Logging all calls will probably not help much, because if there are many "small" items involved (i.e. cells in a list, nodes in a tree, particles in a particle engine, enemies in a game, etc. etc.) the log files will clutter up with repetition and soon grow to a size where the sheer amount of information will make learning about the functionality a slow, tedious and painful task.
It is more useful to use a profiler to manage dependencies, memory etc., and use a debugger to step through the code, and/or set breakpoints at interesting points and navigate deeper into the architecture from there.
FDT has a great profiler and debugger. And as a free tool, Monster Debugger is quite good.
You can try Show method entry and Show method exit in SWFWire Debugger. It also offers some profiling. You can also track object creation and destruction, and memory usage.
Disclaimer: I wrote this app

AS3: How to access pixel data efficiently?

I'm working a game.
The game requires entities to analyse an image and head towards pixels with specific properties (high red channel, etc.)
I've looked into Pixel Bender, but this only seems useful for writing new colors to the image. At the moment, even at a low resolution (200x200) just one entity scanning the image slows to 1-2 Frames/second.

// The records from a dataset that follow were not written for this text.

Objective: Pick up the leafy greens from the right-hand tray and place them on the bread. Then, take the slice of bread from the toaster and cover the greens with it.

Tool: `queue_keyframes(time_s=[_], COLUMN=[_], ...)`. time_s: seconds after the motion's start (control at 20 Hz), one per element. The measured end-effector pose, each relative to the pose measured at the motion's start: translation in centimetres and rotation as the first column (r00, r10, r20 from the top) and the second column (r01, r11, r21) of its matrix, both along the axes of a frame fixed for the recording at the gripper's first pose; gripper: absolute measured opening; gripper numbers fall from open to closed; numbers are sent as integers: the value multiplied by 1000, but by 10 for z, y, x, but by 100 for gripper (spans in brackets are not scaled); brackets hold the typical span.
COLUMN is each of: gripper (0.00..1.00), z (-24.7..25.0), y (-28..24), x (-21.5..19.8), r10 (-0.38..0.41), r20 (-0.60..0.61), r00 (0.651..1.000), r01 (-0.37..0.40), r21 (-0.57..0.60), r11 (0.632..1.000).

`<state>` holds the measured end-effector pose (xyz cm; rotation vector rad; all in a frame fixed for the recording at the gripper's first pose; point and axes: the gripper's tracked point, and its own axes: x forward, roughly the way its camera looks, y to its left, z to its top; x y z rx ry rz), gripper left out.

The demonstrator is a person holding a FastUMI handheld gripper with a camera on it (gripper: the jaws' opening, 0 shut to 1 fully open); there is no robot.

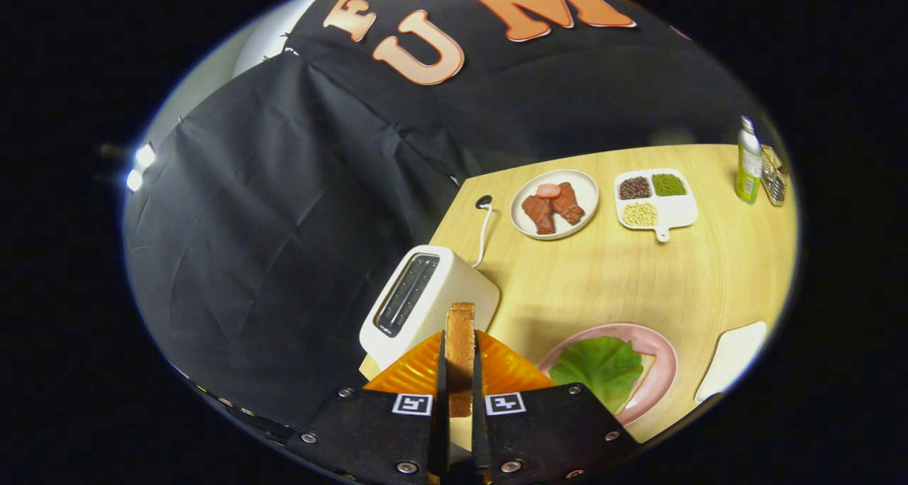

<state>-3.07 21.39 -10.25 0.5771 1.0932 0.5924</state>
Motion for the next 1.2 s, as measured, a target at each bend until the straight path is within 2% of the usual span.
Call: queue_keyframes(time_s=[0.25,0.55,0.9,1.2], gripper=[13,13,13,13], z=[-27,-71,-109,-130], y=[-34,-56,-60,-74], x=[-12,-30,-43,-45], r10=[-61,-82,-50,-23], r20=[-41,-82,-107,-47], r00=[997,993,993,999], r01=[61,81,48,16], r21=[3,-18,-26,-141], r11=[998,997,999,990])
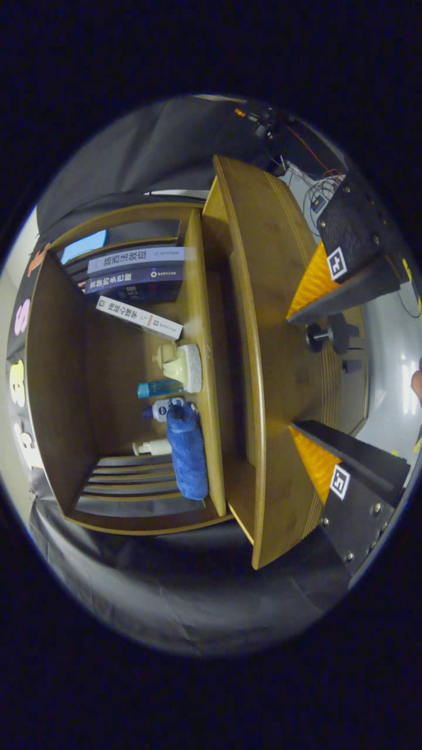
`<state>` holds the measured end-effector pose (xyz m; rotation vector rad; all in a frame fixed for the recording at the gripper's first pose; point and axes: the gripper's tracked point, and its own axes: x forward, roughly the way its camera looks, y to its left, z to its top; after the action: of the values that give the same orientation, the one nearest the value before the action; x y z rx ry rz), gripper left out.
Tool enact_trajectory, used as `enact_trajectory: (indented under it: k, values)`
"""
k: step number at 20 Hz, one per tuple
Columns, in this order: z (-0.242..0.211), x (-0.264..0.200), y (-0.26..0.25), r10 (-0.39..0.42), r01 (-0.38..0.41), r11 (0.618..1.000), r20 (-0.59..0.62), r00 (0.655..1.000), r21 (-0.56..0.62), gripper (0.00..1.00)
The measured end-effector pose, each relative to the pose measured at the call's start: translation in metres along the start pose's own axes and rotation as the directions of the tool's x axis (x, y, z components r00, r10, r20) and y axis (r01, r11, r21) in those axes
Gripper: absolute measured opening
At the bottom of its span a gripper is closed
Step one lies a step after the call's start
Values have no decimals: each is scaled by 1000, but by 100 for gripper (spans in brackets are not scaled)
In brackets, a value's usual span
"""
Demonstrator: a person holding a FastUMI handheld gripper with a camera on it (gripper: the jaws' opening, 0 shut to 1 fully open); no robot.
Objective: Pull open the drawer, take out the items inside it, and place them on the countertop above the cabinet.
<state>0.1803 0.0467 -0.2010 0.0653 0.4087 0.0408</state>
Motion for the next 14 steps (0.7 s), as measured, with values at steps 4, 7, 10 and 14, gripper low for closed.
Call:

I'm embedding the image and instance it as a Bitmap as a child of the stage. The 1-2 FPS situation is using BitmapData.getPixel() (on each pixel) with a distance calculation beforehand.
I'm wondering if there's any way I can do this more efficiently... My first thought was some sort of spatial partioning coupled with splitting the image up into many smaller pieces.
I also feel like Pixel Bender should be able to help somehow, however I've had little experience with it.
Cheers for any help.
Jonathan
Let us call the pixels which entities head towards "attractors" because they attract the entities.
You describe a low frame rate due to scanning for attractors. This indicates that you may possibly be scanning an image at every frame. You don't specify whether the image scanned is static or changes as frequently as, e.g., a video input. If the image is changing with every frame, so that you must re-calculate attractors somehow, then what you are attempting is real-time computer vision with the ABC Virtual Machine, please see below.
If you have an unchanging image, then the most important optimization you can make is to scan the image one time only, then save a summary (or "memoization") of the locations of the attractors. At each rendering frame, rather than scan the entire image, you can search the list or array of known attractors. When the user causes the image to change, you can recalculate from scratch, or update your calculations incrementally -- as you see fit.
If you are attempting to do real-time computer vision with ActionScript 3, I suggest you look at the new vector types of Flash 10.1 and also that you look into using either abcsx to write ABC assembly code, or use Adobe's Alchemy to compile C onto the Flash runtime. ABC is the byte code of Flash. In other words, reconsider the use of AS3 for real-time computer vision.
BitmapData has a getPixels method (notice it's plural). It returns a byte array of all the pixels which can be iterated much faster than a for loop with a call to getPixel inside, nested inside another for loop . Unfortunately, bytearrays are, as their name implies, 1 dimensional arrays of bytes, so iterating each pixel(4 bytes) requires using a for loop, not a foreach loop. You can access each pixel's color channel individually by default, but this sounds like what you want (find pixels with a "high red channel"), so you won't have to bitwise-and each pixel value to isolate a particular channel.
I read somewhere that getPixel is very slow, so that's where I figured you'd save the most. I could be wrong, so it'd be worth timing it.
I would say Heath Hunnicutt's anwser is a good one. If the image doesnt change just store all the color values in a vector. or byteArray of whatever and use it as a lookup table so you don't need to call getPixel() every frame.